__WHAT IS EXPECTED__
Down to the last line, the material below should be reproduced exactly.

__EXTRACTED MATERIAL__
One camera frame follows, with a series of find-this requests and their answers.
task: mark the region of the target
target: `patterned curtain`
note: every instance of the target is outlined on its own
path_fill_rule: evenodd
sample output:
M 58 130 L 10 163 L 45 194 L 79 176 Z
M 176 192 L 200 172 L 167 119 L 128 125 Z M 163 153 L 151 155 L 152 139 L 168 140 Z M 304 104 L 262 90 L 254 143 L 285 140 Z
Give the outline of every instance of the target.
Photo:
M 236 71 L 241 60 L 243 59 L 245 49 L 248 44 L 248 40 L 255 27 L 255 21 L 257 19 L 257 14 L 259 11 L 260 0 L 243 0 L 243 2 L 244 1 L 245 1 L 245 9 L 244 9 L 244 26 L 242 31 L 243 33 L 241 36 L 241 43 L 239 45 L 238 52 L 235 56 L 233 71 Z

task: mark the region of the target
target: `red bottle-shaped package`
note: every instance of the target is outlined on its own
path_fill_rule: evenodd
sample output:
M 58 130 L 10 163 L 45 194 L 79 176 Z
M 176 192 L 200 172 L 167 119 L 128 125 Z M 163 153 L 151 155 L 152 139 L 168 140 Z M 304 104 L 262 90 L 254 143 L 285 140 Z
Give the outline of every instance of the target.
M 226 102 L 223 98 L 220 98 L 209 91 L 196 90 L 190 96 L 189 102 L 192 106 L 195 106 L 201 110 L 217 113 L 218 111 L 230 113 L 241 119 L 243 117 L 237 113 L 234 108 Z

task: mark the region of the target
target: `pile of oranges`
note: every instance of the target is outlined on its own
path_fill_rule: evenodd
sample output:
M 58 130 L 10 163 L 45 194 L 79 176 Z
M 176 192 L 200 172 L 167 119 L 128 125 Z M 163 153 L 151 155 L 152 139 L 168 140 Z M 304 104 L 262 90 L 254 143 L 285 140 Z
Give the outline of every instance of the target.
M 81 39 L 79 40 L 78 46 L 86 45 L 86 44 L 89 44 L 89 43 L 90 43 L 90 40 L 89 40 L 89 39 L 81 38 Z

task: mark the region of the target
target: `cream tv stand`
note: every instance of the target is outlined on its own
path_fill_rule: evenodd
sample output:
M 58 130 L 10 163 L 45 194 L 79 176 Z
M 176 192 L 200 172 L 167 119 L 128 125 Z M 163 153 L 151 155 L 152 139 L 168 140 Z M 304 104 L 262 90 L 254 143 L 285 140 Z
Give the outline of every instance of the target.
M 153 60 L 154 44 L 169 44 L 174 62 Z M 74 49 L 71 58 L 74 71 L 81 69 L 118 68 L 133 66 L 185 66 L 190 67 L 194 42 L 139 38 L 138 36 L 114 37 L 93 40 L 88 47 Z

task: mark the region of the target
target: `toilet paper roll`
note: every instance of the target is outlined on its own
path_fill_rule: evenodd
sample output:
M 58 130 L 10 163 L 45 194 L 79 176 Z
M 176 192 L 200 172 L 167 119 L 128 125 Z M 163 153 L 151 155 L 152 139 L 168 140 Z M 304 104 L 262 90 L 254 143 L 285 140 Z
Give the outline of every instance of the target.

__THE ANSWER__
One camera frame follows, with a series of find-this requests and their answers.
task: mark the region of the target
target: `patterned curtain`
note: every instance of the target is outlined on its own
path_fill_rule: evenodd
sample output:
M 58 130 L 10 163 L 45 194 L 79 176 Z
M 176 192 L 200 172 L 167 119 L 128 125 Z M 163 153 L 151 155 L 152 139 L 168 140 Z M 304 104 L 262 90 L 254 143 L 285 140 Z
Give the outline of every instance of the target.
Photo:
M 236 71 L 241 60 L 243 59 L 245 49 L 248 44 L 248 40 L 255 27 L 255 21 L 257 19 L 257 14 L 259 11 L 260 0 L 243 0 L 243 2 L 244 1 L 245 1 L 245 9 L 244 9 L 244 26 L 242 31 L 243 33 L 241 36 L 241 43 L 239 45 L 238 52 L 235 56 L 233 71 Z

task: mark the region of the target
target: `red bottle-shaped package`
note: every instance of the target is outlined on its own
path_fill_rule: evenodd
sample output:
M 58 130 L 10 163 L 45 194 L 79 176 Z
M 176 192 L 200 172 L 167 119 L 128 125 Z M 163 153 L 151 155 L 152 139 L 168 140 Z M 304 104 L 262 90 L 254 143 L 285 140 Z
Give the outline of every instance of the target.
M 226 102 L 223 98 L 220 98 L 209 91 L 196 90 L 190 96 L 189 102 L 192 106 L 195 106 L 201 110 L 217 113 L 218 111 L 230 113 L 241 119 L 243 117 L 237 113 L 234 108 Z

task: mark the region of the target
target: `pile of oranges`
note: every instance of the target is outlined on its own
path_fill_rule: evenodd
sample output:
M 58 130 L 10 163 L 45 194 L 79 176 Z
M 176 192 L 200 172 L 167 119 L 128 125 Z M 163 153 L 151 155 L 152 139 L 168 140 Z M 304 104 L 262 90 L 254 143 L 285 140 Z
Give the outline of every instance of the target.
M 81 39 L 79 40 L 78 46 L 86 45 L 86 44 L 89 44 L 89 43 L 90 43 L 90 40 L 89 40 L 89 39 L 81 38 Z

task: mark the region of the target
target: `cream tv stand`
note: every instance of the target is outlined on its own
path_fill_rule: evenodd
sample output:
M 58 130 L 10 163 L 45 194 L 79 176 Z
M 176 192 L 200 172 L 167 119 L 128 125 Z M 163 153 L 151 155 L 152 139 L 168 140 Z M 304 104 L 262 90 L 254 143 L 285 140 Z
Give the outline of every instance of the target.
M 153 60 L 154 44 L 169 44 L 174 62 Z M 74 49 L 71 58 L 74 71 L 81 69 L 118 68 L 133 66 L 185 66 L 190 67 L 194 42 L 139 38 L 138 36 L 114 37 L 93 40 L 88 47 Z

task: mark the region of the target
target: `toilet paper roll`
note: every instance of the target is outlined on its own
path_fill_rule: evenodd
sample output:
M 58 130 L 10 163 L 45 194 L 79 176 Z
M 176 192 L 200 172 L 167 119 L 128 125 Z M 163 153 L 151 155 L 152 139 L 168 140 Z M 304 104 L 262 90 L 254 143 L 285 140 Z
Give the outline of every instance of the target.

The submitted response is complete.